───── Recorded information ─────
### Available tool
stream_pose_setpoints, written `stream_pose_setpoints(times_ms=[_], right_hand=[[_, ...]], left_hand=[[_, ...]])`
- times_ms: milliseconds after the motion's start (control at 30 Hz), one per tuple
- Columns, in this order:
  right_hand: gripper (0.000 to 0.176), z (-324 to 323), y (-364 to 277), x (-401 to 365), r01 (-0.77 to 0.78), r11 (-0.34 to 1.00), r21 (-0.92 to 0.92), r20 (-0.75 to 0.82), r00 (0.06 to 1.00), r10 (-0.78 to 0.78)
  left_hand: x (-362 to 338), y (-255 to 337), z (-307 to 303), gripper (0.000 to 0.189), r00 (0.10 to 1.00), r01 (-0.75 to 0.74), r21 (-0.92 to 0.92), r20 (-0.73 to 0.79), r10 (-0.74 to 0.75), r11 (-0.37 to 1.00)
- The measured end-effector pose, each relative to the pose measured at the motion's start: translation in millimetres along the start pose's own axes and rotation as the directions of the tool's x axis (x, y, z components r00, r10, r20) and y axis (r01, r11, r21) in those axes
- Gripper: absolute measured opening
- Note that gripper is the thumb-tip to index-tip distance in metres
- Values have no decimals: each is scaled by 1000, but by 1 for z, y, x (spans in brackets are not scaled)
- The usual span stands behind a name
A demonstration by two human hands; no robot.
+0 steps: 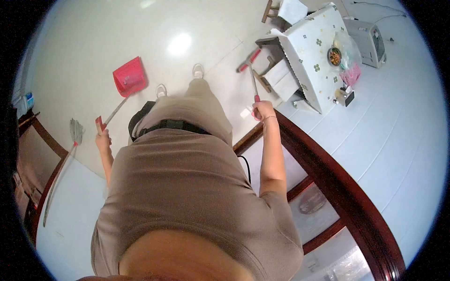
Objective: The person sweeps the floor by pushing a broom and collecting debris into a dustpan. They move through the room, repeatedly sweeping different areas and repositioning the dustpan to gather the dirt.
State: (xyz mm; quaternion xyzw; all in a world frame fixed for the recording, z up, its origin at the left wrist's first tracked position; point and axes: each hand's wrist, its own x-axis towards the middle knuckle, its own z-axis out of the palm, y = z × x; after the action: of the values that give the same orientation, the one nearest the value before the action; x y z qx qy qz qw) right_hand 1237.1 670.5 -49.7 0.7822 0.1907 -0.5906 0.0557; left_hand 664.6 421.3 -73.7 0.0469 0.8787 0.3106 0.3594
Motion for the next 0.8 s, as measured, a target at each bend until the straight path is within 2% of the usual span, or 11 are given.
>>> stream_pose_setpoints(times_ms=[33,133,233,300,367,467,633,667,700,767,800], right_hand=[[10,-9,-4,10,-12,998,68,-67,998,16],[12,-34,-30,46,14,1000,22,-140,990,-11],[10,-42,-60,71,-6,998,-57,-80,997,2],[10,-36,-70,87,88,966,-245,53,996,-77],[13,-13,-85,75,123,977,-171,65,991,-114],[12,24,-110,52,168,954,-247,95,984,-149],[13,34,-118,43,277,939,-206,183,953,-241],[21,28,-115,45,273,944,-187,159,956,-246],[21,22,-109,44,264,948,-177,147,959,-240],[34,7,-98,38,320,917,-239,101,947,-304],[45,0,-93,34,291,916,-276,66,957,-284]], left_hand=[[-5,4,5,30,1000,-11,-35,-7,10,999],[-19,32,30,29,1000,7,-5,-27,-7,1000],[-36,49,45,28,1000,-6,-16,-27,6,1000],[-47,55,55,28,1000,10,-20,-25,-11,1000],[-54,60,65,28,999,19,-99,-25,-21,995],[-60,72,84,28,1000,23,-115,-18,-25,993],[-50,111,107,29,999,31,-10,32,-31,999],[-43,117,111,29,997,-1,11,72,0,1000],[-37,124,115,28,993,-39,28,111,36,999],[-25,141,125,28,987,-54,69,152,43,996],[-19,151,131,29,983,-68,97,174,50,993]])
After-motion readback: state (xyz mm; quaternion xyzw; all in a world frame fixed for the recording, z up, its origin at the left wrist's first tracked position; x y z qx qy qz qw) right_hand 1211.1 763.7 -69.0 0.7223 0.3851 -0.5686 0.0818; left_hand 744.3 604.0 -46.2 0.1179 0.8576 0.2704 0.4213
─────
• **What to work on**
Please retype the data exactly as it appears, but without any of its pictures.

• **Task solution**
### Available tool
stream_pose_setpoints, written `stream_pose_setpoints(times_ms=[_], right_hand=[[_, ...]], left_hand=[[_, ...]])`
- times_ms: milliseconds after the motion's start (control at 30 Hz), one per tuple
- Columns, in this order:
  right_hand: gripper (0.000 to 0.176), z (-324 to 323), y (-364 to 277), x (-401 to 365), r01 (-0.77 to 0.78), r11 (-0.34 to 1.00), r21 (-0.92 to 0.92), r20 (-0.75 to 0.82), r00 (0.06 to 1.00), r10 (-0.78 to 0.78)
  left_hand: x (-362 to 338), y (-255 to 337), z (-307 to 303), gripper (0.000 to 0.189), r00 (0.10 to 1.00), r01 (-0.75 to 0.74), r21 (-0.92 to 0.92), r20 (-0.73 to 0.79), r10 (-0.74 to 0.75), r11 (-0.37 to 1.00)
- The measured end-effector pose, each relative to the pose measured at the motion's start: translation in millimetres along the start pose's own axes and rotation as the directions of the tool's x axis (x, y, z components r00, r10, r20) and y axis (r01, r11, r21) in those axes
- Gripper: absolute measured opening
- Note that gripper is the thumb-tip to index-tip distance in metres
- Values have no decimals: each is scaled by 1000, but by 1 for z, y, x (spans in brackets are not scaled)
- The usual span stands behind a name
A demonstration by two human hands; no robot.
+0 steps: 
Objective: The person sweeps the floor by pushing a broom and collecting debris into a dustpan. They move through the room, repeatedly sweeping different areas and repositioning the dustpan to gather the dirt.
State: (xyz mm; quaternion xyzw; all in a world frame fixed for the recording, z up, its origin at the left wrist's first tracked position; point and axes: each hand's wrist, its own x-axis towards the middle knuckle, its own z-axis out of the palm, y = z × x; after the action: of the values that give the same orientation, the one nearest the value before the action; x y z qx qy qz qw) right_hand 1237.1 670.5 -49.7 0.7822 0.1907 -0.5906 0.0557; left_hand 664.6 421.3 -73.7 0.0469 0.8787 0.3106 0.3594
Motion for the next 0.8 s, as measured, a target at each bend until the straight path is within 2% of the usual span, or 11 are given.
>>> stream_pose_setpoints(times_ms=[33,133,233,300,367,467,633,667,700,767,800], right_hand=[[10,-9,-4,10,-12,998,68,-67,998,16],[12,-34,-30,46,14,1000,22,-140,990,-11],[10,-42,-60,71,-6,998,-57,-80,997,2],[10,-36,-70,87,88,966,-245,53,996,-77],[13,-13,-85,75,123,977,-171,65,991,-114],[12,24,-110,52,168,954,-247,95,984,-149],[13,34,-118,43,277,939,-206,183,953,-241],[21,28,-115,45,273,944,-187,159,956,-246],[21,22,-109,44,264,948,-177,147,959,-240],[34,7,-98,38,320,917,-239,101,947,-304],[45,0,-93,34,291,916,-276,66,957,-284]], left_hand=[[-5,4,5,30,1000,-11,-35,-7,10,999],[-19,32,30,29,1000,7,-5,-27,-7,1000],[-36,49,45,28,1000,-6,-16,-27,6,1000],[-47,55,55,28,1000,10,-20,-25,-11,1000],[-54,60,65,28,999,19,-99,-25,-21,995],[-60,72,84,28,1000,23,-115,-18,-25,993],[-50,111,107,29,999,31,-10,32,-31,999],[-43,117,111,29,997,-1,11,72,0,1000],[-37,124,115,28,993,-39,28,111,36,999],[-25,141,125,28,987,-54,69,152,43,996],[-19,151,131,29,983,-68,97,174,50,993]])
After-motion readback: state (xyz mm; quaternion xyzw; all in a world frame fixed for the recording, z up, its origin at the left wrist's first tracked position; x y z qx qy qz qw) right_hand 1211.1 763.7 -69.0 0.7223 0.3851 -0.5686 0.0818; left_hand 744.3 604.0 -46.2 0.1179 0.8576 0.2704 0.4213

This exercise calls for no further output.